**YOUR TASK**
Reproduce the whole listing below exactly.

──────────

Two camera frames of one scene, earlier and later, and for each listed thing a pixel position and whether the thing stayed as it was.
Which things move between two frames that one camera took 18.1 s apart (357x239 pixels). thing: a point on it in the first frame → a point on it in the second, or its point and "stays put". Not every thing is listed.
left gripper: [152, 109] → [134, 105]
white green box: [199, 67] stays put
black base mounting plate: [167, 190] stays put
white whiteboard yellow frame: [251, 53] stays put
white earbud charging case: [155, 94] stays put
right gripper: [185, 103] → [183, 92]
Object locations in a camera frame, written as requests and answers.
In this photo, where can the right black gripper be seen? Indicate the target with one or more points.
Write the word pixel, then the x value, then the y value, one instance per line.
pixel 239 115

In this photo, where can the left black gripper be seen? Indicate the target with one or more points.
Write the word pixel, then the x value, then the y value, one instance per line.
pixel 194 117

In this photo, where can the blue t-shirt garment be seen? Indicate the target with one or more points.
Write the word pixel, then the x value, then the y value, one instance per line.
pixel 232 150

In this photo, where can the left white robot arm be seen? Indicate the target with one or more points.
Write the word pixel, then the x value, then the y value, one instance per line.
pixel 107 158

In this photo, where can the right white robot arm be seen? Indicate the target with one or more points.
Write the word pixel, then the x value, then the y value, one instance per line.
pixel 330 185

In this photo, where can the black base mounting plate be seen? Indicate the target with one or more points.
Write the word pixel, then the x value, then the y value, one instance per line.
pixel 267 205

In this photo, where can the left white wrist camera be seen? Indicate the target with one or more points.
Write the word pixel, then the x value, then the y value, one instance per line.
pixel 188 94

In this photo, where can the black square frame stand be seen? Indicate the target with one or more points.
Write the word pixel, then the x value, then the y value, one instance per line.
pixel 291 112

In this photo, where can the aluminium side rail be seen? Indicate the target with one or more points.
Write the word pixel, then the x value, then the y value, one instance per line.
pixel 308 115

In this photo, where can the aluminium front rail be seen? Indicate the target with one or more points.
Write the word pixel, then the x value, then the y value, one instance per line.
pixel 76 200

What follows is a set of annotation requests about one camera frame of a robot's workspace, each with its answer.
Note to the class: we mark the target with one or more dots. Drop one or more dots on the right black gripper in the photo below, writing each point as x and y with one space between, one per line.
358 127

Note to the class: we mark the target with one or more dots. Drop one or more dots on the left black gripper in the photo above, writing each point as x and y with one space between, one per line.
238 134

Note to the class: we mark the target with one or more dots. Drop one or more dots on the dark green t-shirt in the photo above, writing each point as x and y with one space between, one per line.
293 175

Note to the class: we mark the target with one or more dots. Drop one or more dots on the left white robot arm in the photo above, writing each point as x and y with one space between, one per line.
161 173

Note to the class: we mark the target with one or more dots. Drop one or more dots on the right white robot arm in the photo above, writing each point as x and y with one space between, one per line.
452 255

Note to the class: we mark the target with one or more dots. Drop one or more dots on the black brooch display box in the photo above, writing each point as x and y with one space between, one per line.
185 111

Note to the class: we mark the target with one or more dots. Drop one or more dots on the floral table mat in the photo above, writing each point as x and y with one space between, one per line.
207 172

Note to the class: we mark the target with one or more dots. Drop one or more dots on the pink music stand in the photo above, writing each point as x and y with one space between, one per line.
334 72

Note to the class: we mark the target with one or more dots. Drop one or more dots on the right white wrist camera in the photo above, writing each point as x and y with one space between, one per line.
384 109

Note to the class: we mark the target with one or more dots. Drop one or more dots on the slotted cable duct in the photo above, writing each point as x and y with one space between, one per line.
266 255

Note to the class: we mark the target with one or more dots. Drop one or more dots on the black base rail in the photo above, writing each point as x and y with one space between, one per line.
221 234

──────────

**TASK ANSWER**
Two camera frames of one scene, earlier and later, and for each listed thing a pixel position and whether the thing stayed as it was.
Which things move between two frames that one camera took 18.1 s apart (357x239 pixels). thing: a point on it in the first frame → a point on it in the second, or its point and "stays put". Not every thing is listed.
left gripper: [152, 109] → [134, 105]
white green box: [199, 67] stays put
black base mounting plate: [167, 190] stays put
white whiteboard yellow frame: [251, 53] stays put
white earbud charging case: [155, 94] stays put
right gripper: [185, 103] → [183, 92]
Object locations in a camera frame, written as requests and answers.
In this photo, where can the right black gripper be seen? Indicate the target with one or more points.
Write the word pixel, then the x value, then the y value, one instance per line.
pixel 239 115

In this photo, where can the left black gripper be seen? Indicate the target with one or more points.
Write the word pixel, then the x value, then the y value, one instance per line.
pixel 194 117

In this photo, where can the blue t-shirt garment be seen? Indicate the target with one or more points.
Write the word pixel, then the x value, then the y value, one instance per line.
pixel 232 150

In this photo, where can the left white robot arm be seen? Indicate the target with one or more points.
Write the word pixel, then the x value, then the y value, one instance per line.
pixel 107 158

In this photo, where can the right white robot arm be seen? Indicate the target with one or more points.
Write the word pixel, then the x value, then the y value, one instance per line.
pixel 330 185

In this photo, where can the black base mounting plate be seen? Indicate the target with one or more points.
Write the word pixel, then the x value, then the y value, one instance per line.
pixel 267 205

In this photo, where can the left white wrist camera be seen? Indicate the target with one or more points.
Write the word pixel, then the x value, then the y value, one instance per line.
pixel 188 94

In this photo, where can the black square frame stand be seen? Indicate the target with one or more points.
Write the word pixel, then the x value, then the y value, one instance per line.
pixel 291 112

In this photo, where can the aluminium side rail be seen? Indicate the target with one or more points.
Write the word pixel, then the x value, then the y value, one instance per line.
pixel 308 115

In this photo, where can the aluminium front rail be seen? Indicate the target with one or more points.
Write the word pixel, then the x value, then the y value, one instance per line.
pixel 76 200

What follows is a set of annotation requests about one camera frame of a robot's workspace, each with its answer.
Note to the class: we mark the target with one or more dots. Drop one or more dots on the right black gripper in the photo below, writing each point as x and y with one space between, one per line.
358 127

Note to the class: we mark the target with one or more dots. Drop one or more dots on the left black gripper in the photo above, writing each point as x and y with one space between, one per line.
238 134

Note to the class: we mark the target with one or more dots. Drop one or more dots on the dark green t-shirt in the photo above, writing each point as x and y with one space between, one per line.
293 175

Note to the class: we mark the target with one or more dots. Drop one or more dots on the left white robot arm in the photo above, writing each point as x and y with one space between, one per line.
161 173

Note to the class: we mark the target with one or more dots. Drop one or more dots on the right white robot arm in the photo above, writing each point as x and y with one space between, one per line.
452 255

Note to the class: we mark the target with one or more dots. Drop one or more dots on the black brooch display box in the photo above, writing each point as x and y with one space between, one per line.
185 111

Note to the class: we mark the target with one or more dots. Drop one or more dots on the floral table mat in the photo above, writing each point as x and y with one space between, one per line.
207 172

Note to the class: we mark the target with one or more dots. Drop one or more dots on the pink music stand in the photo above, writing each point as x and y with one space between, one per line.
334 72

Note to the class: we mark the target with one or more dots. Drop one or more dots on the right white wrist camera in the photo above, writing each point as x and y with one space between, one per line.
384 109

Note to the class: we mark the target with one or more dots. Drop one or more dots on the slotted cable duct in the photo above, writing each point as x and y with one space between, one per line.
266 255

Note to the class: we mark the target with one or more dots. Drop one or more dots on the black base rail in the photo above, writing each point as x and y with one space between, one per line.
221 234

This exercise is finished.